[Record excerpts]

___

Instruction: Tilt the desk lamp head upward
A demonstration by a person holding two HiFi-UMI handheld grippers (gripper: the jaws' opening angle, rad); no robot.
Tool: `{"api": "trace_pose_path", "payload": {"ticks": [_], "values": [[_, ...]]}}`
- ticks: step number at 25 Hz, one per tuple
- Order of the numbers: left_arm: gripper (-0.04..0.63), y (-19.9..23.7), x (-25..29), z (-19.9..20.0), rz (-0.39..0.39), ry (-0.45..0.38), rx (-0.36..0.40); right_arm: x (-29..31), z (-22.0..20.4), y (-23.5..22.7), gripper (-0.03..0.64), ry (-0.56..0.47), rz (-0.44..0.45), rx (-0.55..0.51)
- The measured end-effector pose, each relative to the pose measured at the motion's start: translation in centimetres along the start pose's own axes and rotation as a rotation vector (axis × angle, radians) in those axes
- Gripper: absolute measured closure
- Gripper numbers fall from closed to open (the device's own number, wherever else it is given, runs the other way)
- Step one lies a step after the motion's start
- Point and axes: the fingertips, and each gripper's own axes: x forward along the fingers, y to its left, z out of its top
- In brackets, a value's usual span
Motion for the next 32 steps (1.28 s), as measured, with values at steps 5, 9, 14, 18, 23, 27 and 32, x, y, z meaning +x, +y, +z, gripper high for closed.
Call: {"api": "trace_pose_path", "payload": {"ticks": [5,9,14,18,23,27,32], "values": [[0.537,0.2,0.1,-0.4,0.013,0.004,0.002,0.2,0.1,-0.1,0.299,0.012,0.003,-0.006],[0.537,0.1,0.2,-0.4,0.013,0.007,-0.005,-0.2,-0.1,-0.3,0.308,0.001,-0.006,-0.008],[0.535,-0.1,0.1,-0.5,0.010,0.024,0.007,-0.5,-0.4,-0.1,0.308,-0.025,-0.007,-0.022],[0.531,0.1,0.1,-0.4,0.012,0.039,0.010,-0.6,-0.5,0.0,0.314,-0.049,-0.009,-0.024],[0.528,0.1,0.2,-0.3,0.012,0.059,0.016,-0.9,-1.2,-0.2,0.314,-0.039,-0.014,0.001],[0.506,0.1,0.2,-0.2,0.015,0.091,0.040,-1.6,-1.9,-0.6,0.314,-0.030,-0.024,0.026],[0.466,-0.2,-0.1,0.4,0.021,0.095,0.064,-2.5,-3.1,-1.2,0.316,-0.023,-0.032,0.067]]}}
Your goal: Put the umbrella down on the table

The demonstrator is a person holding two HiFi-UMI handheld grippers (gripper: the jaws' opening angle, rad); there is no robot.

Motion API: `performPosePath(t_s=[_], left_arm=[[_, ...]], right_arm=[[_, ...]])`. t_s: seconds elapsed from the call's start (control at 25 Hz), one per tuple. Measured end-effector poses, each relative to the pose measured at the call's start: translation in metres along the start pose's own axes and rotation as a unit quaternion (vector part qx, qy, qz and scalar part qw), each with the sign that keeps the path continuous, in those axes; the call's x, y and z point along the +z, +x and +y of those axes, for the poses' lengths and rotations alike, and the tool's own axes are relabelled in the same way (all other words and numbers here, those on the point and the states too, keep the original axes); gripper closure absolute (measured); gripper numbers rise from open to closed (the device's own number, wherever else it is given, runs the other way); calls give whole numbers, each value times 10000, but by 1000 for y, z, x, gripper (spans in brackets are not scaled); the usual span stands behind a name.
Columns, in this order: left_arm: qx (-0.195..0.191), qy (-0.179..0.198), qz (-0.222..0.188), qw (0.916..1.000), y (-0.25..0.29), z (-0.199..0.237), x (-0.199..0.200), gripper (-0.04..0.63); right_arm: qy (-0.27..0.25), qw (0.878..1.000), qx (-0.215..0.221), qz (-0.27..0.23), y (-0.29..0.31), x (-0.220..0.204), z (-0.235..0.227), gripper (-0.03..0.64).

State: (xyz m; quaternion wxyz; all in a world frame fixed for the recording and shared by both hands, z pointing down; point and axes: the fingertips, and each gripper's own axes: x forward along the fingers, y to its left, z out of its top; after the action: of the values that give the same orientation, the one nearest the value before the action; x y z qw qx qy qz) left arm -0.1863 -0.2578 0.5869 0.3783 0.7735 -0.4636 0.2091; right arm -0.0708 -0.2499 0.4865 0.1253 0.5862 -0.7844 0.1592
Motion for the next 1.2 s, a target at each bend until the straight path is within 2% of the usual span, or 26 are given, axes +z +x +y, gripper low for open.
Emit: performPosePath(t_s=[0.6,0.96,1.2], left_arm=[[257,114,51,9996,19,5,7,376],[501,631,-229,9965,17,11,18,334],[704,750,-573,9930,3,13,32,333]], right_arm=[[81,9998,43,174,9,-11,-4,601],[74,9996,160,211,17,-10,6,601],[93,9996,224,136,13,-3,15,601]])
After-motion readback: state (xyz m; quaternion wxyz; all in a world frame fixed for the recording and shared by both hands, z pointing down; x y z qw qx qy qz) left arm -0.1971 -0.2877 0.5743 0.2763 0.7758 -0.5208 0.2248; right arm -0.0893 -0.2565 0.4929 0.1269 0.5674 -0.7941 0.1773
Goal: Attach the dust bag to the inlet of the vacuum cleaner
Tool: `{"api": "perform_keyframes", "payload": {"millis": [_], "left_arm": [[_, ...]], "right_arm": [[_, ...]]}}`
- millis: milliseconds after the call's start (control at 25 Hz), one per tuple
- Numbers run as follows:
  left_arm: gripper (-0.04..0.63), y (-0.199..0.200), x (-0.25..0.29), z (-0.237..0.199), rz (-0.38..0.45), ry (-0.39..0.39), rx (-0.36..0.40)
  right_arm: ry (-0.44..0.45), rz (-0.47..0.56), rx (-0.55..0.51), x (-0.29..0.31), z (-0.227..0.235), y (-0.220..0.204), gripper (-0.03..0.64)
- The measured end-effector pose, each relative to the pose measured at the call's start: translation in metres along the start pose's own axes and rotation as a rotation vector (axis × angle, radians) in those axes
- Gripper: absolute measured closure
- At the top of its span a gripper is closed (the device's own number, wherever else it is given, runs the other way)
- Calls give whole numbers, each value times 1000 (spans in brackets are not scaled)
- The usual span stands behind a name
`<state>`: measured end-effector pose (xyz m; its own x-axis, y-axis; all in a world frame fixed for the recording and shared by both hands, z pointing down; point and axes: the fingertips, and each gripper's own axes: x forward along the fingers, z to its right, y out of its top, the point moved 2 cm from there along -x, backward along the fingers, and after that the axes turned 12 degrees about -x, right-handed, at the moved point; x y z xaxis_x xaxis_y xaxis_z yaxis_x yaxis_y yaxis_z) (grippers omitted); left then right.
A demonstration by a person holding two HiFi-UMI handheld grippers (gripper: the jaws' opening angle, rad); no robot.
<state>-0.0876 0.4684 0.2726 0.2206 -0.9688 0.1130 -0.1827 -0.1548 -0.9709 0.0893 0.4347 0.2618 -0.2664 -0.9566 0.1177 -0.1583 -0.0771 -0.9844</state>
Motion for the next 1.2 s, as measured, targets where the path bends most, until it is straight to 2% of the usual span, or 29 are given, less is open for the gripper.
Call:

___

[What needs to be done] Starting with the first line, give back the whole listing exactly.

[Solved problem]
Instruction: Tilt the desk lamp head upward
A demonstration by a person holding two HiFi-UMI handheld grippers (gripper: the jaws' opening angle, rad); no robot.
Tool: `{"api": "trace_pose_path", "payload": {"ticks": [_], "values": [[_, ...]]}}`
- ticks: step number at 25 Hz, one per tuple
- Order of the numbers: left_arm: gripper (-0.04..0.63), y (-19.9..23.7), x (-25..29), z (-19.9..20.0), rz (-0.39..0.39), ry (-0.45..0.38), rx (-0.36..0.40); right_arm: x (-29..31), z (-22.0..20.4), y (-23.5..22.7), gripper (-0.03..0.64), ry (-0.56..0.47), rz (-0.44..0.45), rx (-0.55..0.51)
- The measured end-effector pose, each relative to the pose measured at the motion's start: translation in centimetres along the start pose's own axes and rotation as a rotation vector (axis × angle, radians) in those axes
- Gripper: absolute measured closure
- Gripper numbers fall from closed to open (the device's own number, wherever else it is given, runs the other way)
- Step one lies a step after the motion's start
- Point and axes: the fingertips, and each gripper's own axes: x forward along the fingers, y to its left, z out of its top
- In brackets, a value's usual span
Motion for the next 32 steps (1.28 s), as measured, with values at steps 5, 9, 14, 18, 23, 27 and 32, x, y, z meaning +x, +y, +z, gripper high for closed.
Call: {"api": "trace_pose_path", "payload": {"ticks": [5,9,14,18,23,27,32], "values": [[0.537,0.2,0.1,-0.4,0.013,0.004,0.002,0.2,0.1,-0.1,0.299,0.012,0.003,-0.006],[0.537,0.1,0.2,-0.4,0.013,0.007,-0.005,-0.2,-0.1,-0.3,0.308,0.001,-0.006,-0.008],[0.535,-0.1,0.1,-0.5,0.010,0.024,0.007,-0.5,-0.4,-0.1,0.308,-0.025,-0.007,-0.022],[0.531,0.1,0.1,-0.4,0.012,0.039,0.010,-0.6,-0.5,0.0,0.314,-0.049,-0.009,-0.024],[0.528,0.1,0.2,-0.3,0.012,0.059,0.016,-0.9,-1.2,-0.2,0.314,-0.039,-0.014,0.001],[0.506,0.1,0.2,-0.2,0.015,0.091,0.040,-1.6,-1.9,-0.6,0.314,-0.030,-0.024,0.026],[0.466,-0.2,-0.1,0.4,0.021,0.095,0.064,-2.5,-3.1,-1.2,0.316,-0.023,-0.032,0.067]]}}
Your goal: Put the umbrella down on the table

The demonstrator is a person holding two HiFi-UMI handheld grippers (gripper: the jaws' opening angle, rad); there is no robot.

Motion API: `performPosePath(t_s=[_], left_arm=[[_, ...]], right_arm=[[_, ...]])`. t_s: seconds elapsed from the call's start (control at 25 Hz), one per tuple. Measured end-effector poses, each relative to the pose measured at the call's start: translation in metres along the start pose's own axes and rotation as a unit quaternion (vector part qx, qy, qz and scalar part qw), each with the sign that keeps the path continuous, in those axes; the call's x, y and z point along the +z, +x and +y of those axes, for the poses' lengths and rotations alike, and the tool's own axes are relabelled in the same way (all other words and numbers here, those on the point and the states too, keep the original axes); gripper closure absolute (measured); gripper numbers rise from open to closed (the device's own number, wherever else it is given, runs the other way); calls give whole numbers, each value times 10000, but by 1000 for y, z, x, gripper (spans in brackets are not scaled); the usual span stands behind a name.
Columns, in this order: left_arm: qx (-0.195..0.191), qy (-0.179..0.198), qz (-0.222..0.188), qw (0.916..1.000), y (-0.25..0.29), z (-0.199..0.237), x (-0.199..0.200), gripper (-0.04..0.63); right_arm: qy (-0.27..0.25), qw (0.878..1.000), qx (-0.215..0.221), qz (-0.27..0.23), y (-0.29..0.31), x (-0.220..0.204), z (-0.235..0.227), gripper (-0.03..0.64).

State: (xyz m; quaternion wxyz; all in a world frame fixed for the recording and shared by both hands, z pointing down; point and axes: the fingertips, and each gripper's own axes: x forward along the fingers, y to its left, z out of its top; after the action: of the values that give the same orientation, the one nearest the value before the action; x y z qw qx qy qz) left arm -0.1863 -0.2578 0.5869 0.3783 0.7735 -0.4636 0.2091; right arm -0.0708 -0.2499 0.4865 0.1253 0.5862 -0.7844 0.1592
Motion for the next 1.2 s, a target at each bend until the straight path is within 2% of the usual span, or 26 are given, axes +z +x +y, gripper low for open.
Emit: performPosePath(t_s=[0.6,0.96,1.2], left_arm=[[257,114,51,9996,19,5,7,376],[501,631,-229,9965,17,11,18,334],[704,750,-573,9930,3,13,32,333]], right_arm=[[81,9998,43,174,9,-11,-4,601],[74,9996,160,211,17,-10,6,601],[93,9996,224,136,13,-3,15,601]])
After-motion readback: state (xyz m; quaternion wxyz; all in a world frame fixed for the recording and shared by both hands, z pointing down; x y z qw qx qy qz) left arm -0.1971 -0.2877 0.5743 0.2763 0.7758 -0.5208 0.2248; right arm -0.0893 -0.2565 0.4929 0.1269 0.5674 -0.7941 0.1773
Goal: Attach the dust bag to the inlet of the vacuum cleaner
Tool: `{"api": "perform_keyframes", "payload": {"millis": [_], "left_arm": [[_, ...]], "right_arm": [[_, ...]]}}`
- millis: milliseconds after the call's start (control at 25 Hz), one per tuple
- Numbers run as follows:
  left_arm: gripper (-0.04..0.63), y (-0.199..0.200), x (-0.25..0.29), z (-0.237..0.199), rz (-0.38..0.45), ry (-0.39..0.39), rx (-0.36..0.40)
  right_arm: ry (-0.44..0.45), rz (-0.47..0.56), rx (-0.55..0.51), x (-0.29..0.31), z (-0.227..0.235), y (-0.220..0.204), gripper (-0.03..0.64)
- The measured end-effector pose, each relative to the pose measured at the call's start: translation in metres along the start pose's own axes and rotation as a rotation vector (axis × angle, radians) in those axes
- Gripper: absolute measured closure
- At the top of its span a gripper is closed (the device's own number, wherever else it is given, runs the other way)
- Calls give whole numbers, each value times 1000 (spans in brackets are not scaled)
- The usual span stands behind a name
`<state>`: measured end-effector pose (xyz m; its own x-axis, y-axis; all in a world frame fixed for the recording and shared by both hands, z pointing down; point and axes: the fingertips, and each gripper's own axes: x forward along the fingers, z to its right, y out of its top, the point moved 2 cm from there along -x, backward along the fingers, and after that the axes turned 12 degrees about -x, right-handed, at the moved point; x y z xaxis_x xaxis_y xaxis_z yaxis_x yaxis_y yaxis_z) (grippers omitted); left then right.
A demonstration by a person holding two HiFi-UMI handheld grippers (gripper: the jaws' opening angle, rad); no robot.
<state>-0.0876 0.4684 0.2726 0.2206 -0.9688 0.1130 -0.1827 -0.1548 -0.9709 0.0893 0.4347 0.2618 -0.2664 -0.9566 0.1177 -0.1583 -0.0771 -0.9844</state>
Motion for the next 1.2 s, as measured, targets where the path bends most, until it is straight to 2% of the usual span, or 29 are given, less is open for the gripper.
Call:

The output for this exercise is finished.